======== Data extract ========

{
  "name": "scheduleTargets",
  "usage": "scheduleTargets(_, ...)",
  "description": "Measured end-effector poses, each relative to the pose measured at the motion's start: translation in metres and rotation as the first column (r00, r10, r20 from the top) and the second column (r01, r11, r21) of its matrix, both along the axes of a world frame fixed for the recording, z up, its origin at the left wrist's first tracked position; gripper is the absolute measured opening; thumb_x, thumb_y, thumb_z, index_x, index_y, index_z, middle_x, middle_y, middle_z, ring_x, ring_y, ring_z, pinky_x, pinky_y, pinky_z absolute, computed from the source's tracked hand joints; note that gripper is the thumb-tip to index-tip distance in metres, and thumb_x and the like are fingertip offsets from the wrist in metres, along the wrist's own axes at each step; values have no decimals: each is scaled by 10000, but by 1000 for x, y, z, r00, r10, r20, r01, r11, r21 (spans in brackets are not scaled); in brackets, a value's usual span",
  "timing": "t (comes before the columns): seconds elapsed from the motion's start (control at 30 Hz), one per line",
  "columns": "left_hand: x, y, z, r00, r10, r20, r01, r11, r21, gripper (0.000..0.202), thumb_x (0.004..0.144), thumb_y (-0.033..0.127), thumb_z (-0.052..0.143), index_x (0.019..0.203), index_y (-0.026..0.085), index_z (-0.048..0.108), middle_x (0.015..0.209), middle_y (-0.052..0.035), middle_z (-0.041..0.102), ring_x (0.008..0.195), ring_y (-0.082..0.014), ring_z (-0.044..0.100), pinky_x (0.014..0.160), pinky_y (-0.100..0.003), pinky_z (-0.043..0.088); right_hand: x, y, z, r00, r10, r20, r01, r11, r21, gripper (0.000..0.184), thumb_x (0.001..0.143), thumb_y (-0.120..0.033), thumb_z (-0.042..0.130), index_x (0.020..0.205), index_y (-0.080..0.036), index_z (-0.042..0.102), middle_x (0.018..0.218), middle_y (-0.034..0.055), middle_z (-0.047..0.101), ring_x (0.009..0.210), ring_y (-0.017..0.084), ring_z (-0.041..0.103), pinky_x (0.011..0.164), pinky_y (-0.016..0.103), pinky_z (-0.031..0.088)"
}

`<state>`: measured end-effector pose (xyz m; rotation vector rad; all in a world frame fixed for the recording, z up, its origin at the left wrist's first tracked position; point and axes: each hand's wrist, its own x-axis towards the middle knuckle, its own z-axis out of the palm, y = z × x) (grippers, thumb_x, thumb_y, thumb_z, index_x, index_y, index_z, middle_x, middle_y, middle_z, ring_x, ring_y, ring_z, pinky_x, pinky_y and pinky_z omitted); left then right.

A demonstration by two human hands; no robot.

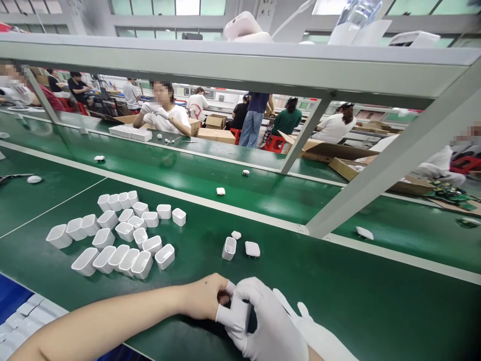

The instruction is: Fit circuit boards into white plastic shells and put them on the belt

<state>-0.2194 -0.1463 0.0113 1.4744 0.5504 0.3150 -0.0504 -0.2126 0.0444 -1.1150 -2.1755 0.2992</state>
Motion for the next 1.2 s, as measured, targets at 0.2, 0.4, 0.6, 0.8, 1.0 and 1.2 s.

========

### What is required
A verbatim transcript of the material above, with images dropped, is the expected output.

### Response
{
  "name": "scheduleTargets",
  "usage": "scheduleTargets(_, ...)",
  "description": "Measured end-effector poses, each relative to the pose measured at the motion's start: translation in metres and rotation as the first column (r00, r10, r20 from the top) and the second column (r01, r11, r21) of its matrix, both along the axes of a world frame fixed for the recording, z up, its origin at the left wrist's first tracked position; gripper is the absolute measured opening; thumb_x, thumb_y, thumb_z, index_x, index_y, index_z, middle_x, middle_y, middle_z, ring_x, ring_y, ring_z, pinky_x, pinky_y, pinky_z absolute, computed from the source's tracked hand joints; note that gripper is the thumb-tip to index-tip distance in metres, and thumb_x and the like are fingertip offsets from the wrist in metres, along the wrist's own axes at each step; values have no decimals: each is scaled by 10000, but by 1000 for x, y, z, r00, r10, r20, r01, r11, r21 (spans in brackets are not scaled); in brackets, a value's usual span",
  "timing": "t (comes before the columns): seconds elapsed from the motion's start (control at 30 Hz), one per line",
  "columns": "left_hand: x, y, z, r00, r10, r20, r01, r11, r21, gripper (0.000..0.202), thumb_x (0.004..0.144), thumb_y (-0.033..0.127), thumb_z (-0.052..0.143), index_x (0.019..0.203), index_y (-0.026..0.085), index_z (-0.048..0.108), middle_x (0.015..0.209), middle_y (-0.052..0.035), middle_z (-0.041..0.102), ring_x (0.008..0.195), ring_y (-0.082..0.014), ring_z (-0.044..0.100), pinky_x (0.014..0.160), pinky_y (-0.100..0.003), pinky_z (-0.043..0.088); right_hand: x, y, z, r00, r10, r20, r01, r11, r21, gripper (0.000..0.184), thumb_x (0.001..0.143), thumb_y (-0.120..0.033), thumb_z (-0.042..0.130), index_x (0.020..0.205), index_y (-0.080..0.036), index_z (-0.042..0.102), middle_x (0.018..0.218), middle_y (-0.034..0.055), middle_z (-0.047..0.101), ring_x (0.009..0.210), ring_y (-0.017..0.084), ring_z (-0.041..0.103), pinky_x (0.011..0.164), pinky_y (-0.016..0.103), pinky_z (-0.031..0.088)"
}

`<state>`: measured end-effector pose (xyz m; rotation vector rad; all in a world frame fixed for the recording, z up, its origin at the left wrist's first tracked position; point and axes: each hand's wrist, its own x-axis towards the middle knuckle, its own z-axis out of the palm, y = z × x) (grippers, thumb_x, thumb_y, thumb_z, index_x, index_y, index_z, middle_x, middle_y, middle_z, ring_x, ring_y, ring_z, pinky_x, pinky_y and pinky_z omitted); left then right.

A demonstration by two human hands; no robot.


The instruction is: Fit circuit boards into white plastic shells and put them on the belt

<state>-0.2194 -0.1463 0.0113 1.4744 0.5504 0.3150 -0.0504 -0.2126 0.0444 -1.1150 -2.1755 0.2992</state>
Motion for the next 1.2 s, as measured, targets at 0.2, 0.4, 0.6, 0.8, 1.0 and 1.2 s.

This exercise is finished.